Nationalization of banks and industry

In the early summer of 1917, a massive outflow of capital abroad began. First, foreign investors and entrepreneurs left the Russian market, who needed only cheap labor in Russia, and the young government introduced an 8-hour work day immediately after the February Revolution. Workers began to demand higher wages, strikes were legalized, and entrepreneurs lost superprofits. In conditions of labor sabotage, domestic industrialists also fled the country.

After the October Revolution, the transfer of factories to the workers was not planned, as was done with the land for the peasants. The state monopolized the emerging ownerless enterprises, and their nationalization later became a kind of struggle against counter-revolution. The Bolsheviks took control of the Likinsky manufactory first, and during the winter of 1917-1918. 836 enterprises were nationalized.

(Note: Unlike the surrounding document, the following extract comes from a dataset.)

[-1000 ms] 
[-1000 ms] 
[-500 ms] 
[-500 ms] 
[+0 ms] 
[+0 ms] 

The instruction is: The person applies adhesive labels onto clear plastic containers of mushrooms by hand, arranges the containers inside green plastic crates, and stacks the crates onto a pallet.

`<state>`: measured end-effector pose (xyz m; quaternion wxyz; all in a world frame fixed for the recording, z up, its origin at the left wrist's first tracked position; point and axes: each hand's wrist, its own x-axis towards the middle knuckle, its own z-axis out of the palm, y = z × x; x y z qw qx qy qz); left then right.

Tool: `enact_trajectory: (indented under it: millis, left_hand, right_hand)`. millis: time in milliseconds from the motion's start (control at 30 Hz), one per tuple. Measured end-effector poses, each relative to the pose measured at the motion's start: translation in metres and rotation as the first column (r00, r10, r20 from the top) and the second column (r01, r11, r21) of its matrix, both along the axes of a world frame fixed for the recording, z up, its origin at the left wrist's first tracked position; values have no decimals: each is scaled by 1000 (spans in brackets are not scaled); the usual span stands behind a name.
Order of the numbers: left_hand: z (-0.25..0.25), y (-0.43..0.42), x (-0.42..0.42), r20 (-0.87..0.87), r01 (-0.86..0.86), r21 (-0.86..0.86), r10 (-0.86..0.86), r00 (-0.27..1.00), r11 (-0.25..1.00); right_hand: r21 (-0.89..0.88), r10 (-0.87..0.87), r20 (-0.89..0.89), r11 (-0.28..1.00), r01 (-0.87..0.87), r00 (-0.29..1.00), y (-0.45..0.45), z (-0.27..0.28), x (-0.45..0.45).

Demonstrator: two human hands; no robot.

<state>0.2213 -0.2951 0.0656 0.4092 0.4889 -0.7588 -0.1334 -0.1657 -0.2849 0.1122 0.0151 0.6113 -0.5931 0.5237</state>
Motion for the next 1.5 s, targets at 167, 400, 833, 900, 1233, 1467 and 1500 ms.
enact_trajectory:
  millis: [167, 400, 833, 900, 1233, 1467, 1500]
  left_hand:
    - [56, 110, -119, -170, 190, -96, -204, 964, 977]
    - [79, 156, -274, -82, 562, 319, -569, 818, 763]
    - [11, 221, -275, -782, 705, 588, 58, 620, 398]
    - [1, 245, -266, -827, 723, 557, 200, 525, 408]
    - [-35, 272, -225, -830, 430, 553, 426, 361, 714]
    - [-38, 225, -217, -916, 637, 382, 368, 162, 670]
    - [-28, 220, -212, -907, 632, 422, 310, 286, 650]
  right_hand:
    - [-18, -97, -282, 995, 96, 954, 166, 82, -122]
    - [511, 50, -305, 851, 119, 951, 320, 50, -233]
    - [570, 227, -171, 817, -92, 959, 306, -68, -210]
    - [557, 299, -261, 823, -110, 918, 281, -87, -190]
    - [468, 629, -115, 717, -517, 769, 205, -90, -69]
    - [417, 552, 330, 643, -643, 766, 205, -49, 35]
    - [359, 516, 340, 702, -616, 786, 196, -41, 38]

The abolition of monetary relations

In December 1918, the first Labor Code was adopted, introducing compulsory labor service. In addition to the 8-hour working day, workers received forced labor, for which they did not pay. These were subbotniks and Sundays. Peasants were required to surrender to the state, for which they were given goods produced at factories. But this was not enough for everyone, and it turned out that the peasants worked for free. A mass outflow of factory workers to the village began, where they tried to escape from hunger.

Food Survey

The imperial administration was introduced by the tsarist government, and the Bolsheviks honed all the stocks from the peasants, including what the family needed. Private trade in bread was banned. Thus, the government tried to deal with sackers and fists; for this, the People's Commissariat was given exclusive authority to procure food. And armed detachments began to plow villages and villages, taking away crops and other agricultural products. The famine of 1920-1921 came.

Peasant riots

The peasants were dissatisfied with the seizure of their property, they received almost nothing for it, since the bread was bought only by the state, and at prices set by them. According to Lenin, war communism is a necessary measure, since the country is devastated by war. Such a policy was in the interests of the workers and the army, but not of the peasantry. And one after another, riots broke out. In the Tambov region, the Antonovites revolted, and Kronstadt, who once served as a stronghold of the revolution, also revolted.

Under these conditions, the surplus appraisal of war communism paved the way for the NEP.